• DIRECTIONS: The answer consists solely of the listing's lines from the first through the line containing "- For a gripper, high", each reproduced exactly.
*** Block opens ***
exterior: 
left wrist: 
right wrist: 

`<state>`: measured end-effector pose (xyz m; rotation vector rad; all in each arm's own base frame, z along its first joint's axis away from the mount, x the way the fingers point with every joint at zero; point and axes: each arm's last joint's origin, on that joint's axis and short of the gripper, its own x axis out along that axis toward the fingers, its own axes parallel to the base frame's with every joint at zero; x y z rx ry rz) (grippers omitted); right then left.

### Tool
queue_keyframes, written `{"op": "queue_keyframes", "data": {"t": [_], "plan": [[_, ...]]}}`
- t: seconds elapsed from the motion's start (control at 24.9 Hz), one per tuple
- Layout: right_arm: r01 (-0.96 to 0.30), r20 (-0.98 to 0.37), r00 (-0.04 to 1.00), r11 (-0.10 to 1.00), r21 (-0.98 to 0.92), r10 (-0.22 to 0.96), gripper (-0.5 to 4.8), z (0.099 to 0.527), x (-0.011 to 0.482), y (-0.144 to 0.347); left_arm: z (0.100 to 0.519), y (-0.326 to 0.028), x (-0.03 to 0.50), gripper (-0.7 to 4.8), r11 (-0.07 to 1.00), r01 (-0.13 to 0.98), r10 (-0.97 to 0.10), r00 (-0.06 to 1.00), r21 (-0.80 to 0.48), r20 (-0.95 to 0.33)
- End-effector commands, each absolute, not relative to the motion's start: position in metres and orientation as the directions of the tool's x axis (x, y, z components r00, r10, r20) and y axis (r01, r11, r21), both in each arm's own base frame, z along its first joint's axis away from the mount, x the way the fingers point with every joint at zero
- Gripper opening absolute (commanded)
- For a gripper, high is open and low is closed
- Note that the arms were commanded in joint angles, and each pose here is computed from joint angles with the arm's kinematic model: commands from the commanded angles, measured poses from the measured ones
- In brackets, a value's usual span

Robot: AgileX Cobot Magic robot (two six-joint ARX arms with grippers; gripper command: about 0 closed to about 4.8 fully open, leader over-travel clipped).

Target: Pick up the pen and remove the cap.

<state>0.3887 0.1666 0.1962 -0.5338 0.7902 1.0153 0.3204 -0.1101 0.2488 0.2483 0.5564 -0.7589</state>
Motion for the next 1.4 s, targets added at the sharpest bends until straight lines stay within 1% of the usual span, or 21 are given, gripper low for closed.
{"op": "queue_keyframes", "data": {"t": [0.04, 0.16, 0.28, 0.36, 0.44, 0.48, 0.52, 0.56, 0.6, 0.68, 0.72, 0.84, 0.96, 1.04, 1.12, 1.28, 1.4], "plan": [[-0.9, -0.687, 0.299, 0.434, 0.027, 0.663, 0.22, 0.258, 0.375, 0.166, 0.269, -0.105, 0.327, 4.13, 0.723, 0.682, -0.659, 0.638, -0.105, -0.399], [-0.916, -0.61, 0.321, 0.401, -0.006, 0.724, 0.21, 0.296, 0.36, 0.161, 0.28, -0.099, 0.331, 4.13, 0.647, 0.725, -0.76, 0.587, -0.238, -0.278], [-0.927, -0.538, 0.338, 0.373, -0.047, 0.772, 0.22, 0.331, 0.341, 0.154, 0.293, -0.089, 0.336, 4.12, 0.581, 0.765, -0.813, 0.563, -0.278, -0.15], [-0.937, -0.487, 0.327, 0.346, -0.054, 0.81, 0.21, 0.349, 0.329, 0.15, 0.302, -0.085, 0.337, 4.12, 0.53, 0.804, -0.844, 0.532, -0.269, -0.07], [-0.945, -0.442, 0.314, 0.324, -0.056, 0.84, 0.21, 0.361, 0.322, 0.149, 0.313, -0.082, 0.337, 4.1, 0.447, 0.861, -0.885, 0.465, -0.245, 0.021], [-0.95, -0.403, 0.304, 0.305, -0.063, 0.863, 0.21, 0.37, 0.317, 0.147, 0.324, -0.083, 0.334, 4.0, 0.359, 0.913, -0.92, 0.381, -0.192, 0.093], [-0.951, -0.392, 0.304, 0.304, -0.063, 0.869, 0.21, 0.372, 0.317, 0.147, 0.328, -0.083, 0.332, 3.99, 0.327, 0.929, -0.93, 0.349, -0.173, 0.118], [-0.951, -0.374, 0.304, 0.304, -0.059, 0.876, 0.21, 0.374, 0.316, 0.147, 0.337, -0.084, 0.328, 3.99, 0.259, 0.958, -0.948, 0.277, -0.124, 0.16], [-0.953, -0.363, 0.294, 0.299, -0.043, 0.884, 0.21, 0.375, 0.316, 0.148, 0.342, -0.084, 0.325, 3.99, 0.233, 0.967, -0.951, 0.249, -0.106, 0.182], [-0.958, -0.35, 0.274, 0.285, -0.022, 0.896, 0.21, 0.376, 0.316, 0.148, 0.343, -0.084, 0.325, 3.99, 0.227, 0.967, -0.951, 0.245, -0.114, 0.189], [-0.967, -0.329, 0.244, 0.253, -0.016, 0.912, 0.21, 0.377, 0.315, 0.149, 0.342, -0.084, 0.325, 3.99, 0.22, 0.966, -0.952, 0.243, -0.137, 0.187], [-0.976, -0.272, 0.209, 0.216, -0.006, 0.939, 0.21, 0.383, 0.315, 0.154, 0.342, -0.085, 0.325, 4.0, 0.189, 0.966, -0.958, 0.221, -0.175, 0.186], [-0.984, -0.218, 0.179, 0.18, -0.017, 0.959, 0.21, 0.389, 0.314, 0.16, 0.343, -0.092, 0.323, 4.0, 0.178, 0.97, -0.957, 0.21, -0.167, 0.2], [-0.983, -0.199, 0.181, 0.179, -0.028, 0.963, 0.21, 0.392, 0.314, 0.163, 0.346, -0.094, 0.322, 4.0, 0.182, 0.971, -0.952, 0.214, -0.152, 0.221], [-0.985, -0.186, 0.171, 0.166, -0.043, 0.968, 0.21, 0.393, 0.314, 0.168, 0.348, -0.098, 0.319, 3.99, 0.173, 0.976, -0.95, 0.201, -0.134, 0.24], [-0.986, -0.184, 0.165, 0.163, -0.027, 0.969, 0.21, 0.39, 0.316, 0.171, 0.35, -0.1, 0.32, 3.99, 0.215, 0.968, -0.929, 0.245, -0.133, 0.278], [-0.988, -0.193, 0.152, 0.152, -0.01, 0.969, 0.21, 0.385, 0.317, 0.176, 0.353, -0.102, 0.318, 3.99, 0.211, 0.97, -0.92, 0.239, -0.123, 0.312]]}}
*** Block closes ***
• ANSWER FOR THIS EXERCISE:
exterior: 
left wrist: 
right wrist: 

`<state>`: measured end-effector pose (xyz m; rotation vector rad; all in each arm's own base frame, z along its first joint's axis away from the mount, x the way the fingers point with every joint at zero; point and axes: each arm's last joint's origin, on that joint's axis and short of the gripper, its own x axis out along that axis toward the fingers, its own axes parallel to the base frame's with every joint at zero; x y z rx ry rz) (grippers omitted); right then left.

### Tool
queue_keyframes, written `{"op": "queue_keyframes", "data": {"t": [_], "plan": [[_, ...]]}}`
- t: seconds elapsed from the motion's start (control at 24.9 Hz), one per tuple
- Layout: right_arm: r01 (-0.96 to 0.30), r20 (-0.98 to 0.37), r00 (-0.04 to 1.00), r11 (-0.10 to 1.00), r21 (-0.98 to 0.92), r10 (-0.22 to 0.96), gripper (-0.5 to 4.8), z (0.099 to 0.527), x (-0.011 to 0.482), y (-0.144 to 0.347); left_arm: z (0.100 to 0.519), y (-0.326 to 0.028), x (-0.03 to 0.50), gripper (-0.7 to 4.8), r11 (-0.07 to 1.00), r01 (-0.13 to 0.98), r10 (-0.97 to 0.10), r00 (-0.06 to 1.00), r21 (-0.80 to 0.48), r20 (-0.95 to 0.33)
- End-effector commands, each absolute, not relative to the motion's start: position in metres and orientation as the directions of the tool's x axis (x, y, z components r00, r10, r20) and y axis (r01, r11, r21), both in each arm's own base frame, z along its first joint's axis away from the mount, x the way the fingers point with every joint at zero
- Gripper opening absolute (commanded)
- For a gripper, high is open and low is closed

The exercise requires no additional answer.